* **What the exercise asks**: Starting at the line that contains "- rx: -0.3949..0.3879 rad" and ending at the line that contains "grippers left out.", the lines below are to be given again exactly, with nothing added.
** Dataset records follows **
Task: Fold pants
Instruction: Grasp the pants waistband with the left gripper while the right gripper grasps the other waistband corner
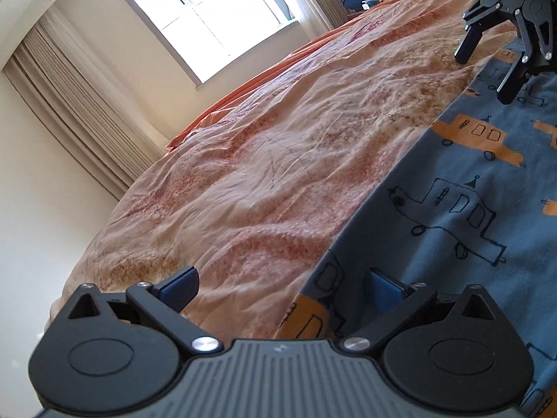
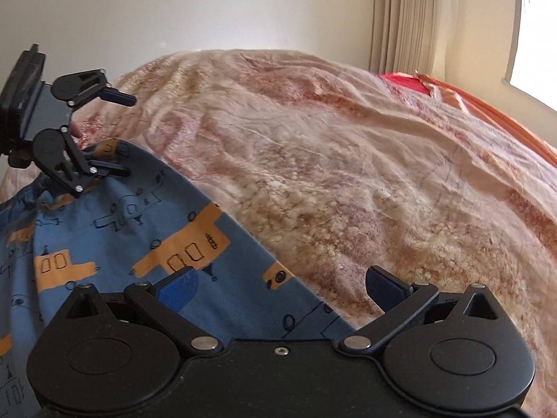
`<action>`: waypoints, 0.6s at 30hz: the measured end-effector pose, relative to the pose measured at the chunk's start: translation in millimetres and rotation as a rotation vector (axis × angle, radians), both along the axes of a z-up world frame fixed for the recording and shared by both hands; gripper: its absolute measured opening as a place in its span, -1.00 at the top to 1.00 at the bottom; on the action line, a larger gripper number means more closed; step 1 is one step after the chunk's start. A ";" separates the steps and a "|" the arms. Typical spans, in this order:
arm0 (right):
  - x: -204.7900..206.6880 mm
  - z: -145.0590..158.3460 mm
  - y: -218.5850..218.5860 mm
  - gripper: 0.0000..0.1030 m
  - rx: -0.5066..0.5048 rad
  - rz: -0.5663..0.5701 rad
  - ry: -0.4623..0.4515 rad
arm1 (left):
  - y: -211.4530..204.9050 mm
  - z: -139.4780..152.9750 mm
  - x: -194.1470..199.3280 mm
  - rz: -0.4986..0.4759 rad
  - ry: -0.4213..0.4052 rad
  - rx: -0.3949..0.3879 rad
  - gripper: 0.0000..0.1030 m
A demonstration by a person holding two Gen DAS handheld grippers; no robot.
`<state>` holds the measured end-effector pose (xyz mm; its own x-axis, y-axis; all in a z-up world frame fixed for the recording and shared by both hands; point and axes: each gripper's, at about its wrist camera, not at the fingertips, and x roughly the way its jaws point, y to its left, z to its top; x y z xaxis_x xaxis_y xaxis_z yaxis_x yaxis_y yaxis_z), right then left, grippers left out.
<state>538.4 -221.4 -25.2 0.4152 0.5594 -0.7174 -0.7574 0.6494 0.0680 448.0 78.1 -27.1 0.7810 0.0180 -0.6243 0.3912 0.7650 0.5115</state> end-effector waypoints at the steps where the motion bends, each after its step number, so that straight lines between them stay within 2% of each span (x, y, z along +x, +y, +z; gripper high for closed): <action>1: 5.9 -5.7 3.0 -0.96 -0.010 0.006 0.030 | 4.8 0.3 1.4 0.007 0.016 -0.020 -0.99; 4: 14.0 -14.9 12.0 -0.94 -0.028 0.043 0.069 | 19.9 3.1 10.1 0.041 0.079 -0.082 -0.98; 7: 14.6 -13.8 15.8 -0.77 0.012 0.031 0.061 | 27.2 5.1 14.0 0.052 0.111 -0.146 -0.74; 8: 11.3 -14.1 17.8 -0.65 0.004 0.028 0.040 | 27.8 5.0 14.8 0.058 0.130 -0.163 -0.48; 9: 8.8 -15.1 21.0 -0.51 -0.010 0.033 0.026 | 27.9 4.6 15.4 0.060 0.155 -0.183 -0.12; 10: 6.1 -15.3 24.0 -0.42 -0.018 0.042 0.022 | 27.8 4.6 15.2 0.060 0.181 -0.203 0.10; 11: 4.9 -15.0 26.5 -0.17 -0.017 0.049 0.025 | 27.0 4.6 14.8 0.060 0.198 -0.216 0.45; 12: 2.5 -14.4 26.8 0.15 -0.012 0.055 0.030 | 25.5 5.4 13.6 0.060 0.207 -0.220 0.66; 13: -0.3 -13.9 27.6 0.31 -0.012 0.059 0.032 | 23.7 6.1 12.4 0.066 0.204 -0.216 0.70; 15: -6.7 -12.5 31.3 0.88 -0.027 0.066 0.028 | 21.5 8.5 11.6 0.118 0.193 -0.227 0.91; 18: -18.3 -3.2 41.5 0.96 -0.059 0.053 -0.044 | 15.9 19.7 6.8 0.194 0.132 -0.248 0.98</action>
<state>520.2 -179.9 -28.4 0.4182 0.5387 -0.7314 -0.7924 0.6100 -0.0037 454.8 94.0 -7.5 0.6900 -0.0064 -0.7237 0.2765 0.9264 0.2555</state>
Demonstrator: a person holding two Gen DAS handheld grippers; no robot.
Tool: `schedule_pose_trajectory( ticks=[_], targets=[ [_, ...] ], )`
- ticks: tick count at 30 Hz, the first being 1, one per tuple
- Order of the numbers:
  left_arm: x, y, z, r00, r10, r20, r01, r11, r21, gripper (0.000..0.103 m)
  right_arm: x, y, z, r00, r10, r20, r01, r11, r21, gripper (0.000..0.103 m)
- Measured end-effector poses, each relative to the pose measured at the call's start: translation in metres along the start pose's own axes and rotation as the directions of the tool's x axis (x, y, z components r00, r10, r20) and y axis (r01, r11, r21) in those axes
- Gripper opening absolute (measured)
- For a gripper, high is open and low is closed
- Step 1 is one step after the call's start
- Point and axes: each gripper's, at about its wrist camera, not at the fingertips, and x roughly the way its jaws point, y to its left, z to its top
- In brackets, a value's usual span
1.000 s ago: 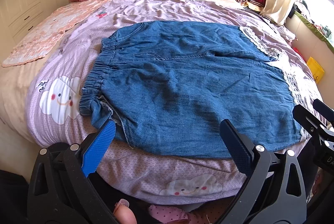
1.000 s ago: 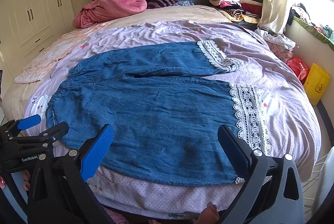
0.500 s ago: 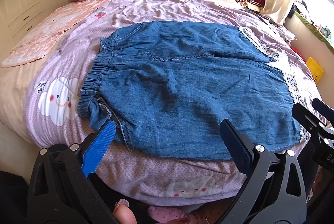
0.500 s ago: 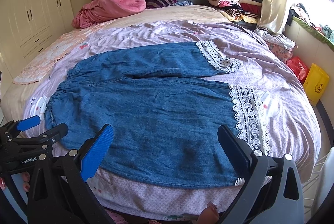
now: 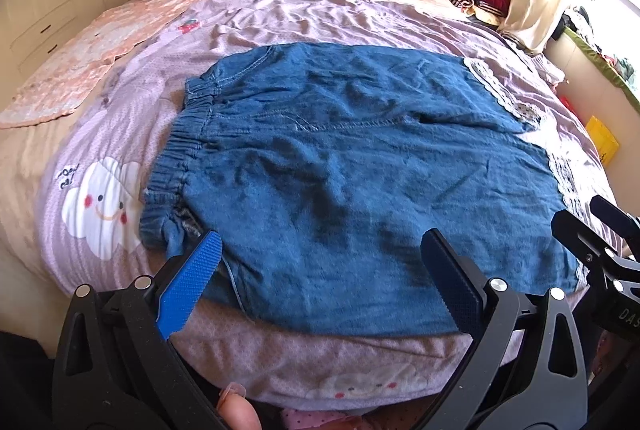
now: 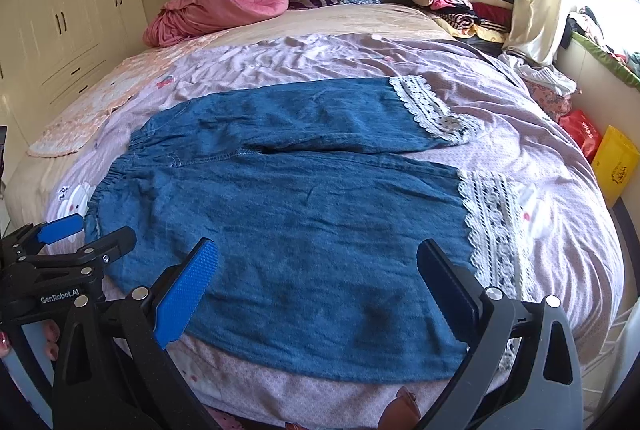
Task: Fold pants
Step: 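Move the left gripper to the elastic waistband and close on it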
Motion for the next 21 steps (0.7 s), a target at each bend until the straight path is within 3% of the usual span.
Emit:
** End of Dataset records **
* **Written response**:
  - rx: -0.3949..0.3879 rad
  - gripper: 0.0000..0.1030 m
A demonstration by a person holding two Gen DAS handheld grippers; no robot.
`<state>` holds the measured end-effector pose (xyz mm; its own x-axis, y-axis; all in a z-up world frame fixed for the recording and shared by both hands; point and axes: each gripper's, at about its wrist camera, not at the fingertips, and x roughly the way its jaws point, y to its left, z to its top; x y z xaxis_x xaxis_y xaxis_z yaxis_x yaxis_y yaxis_z), right then left, grippers left out.

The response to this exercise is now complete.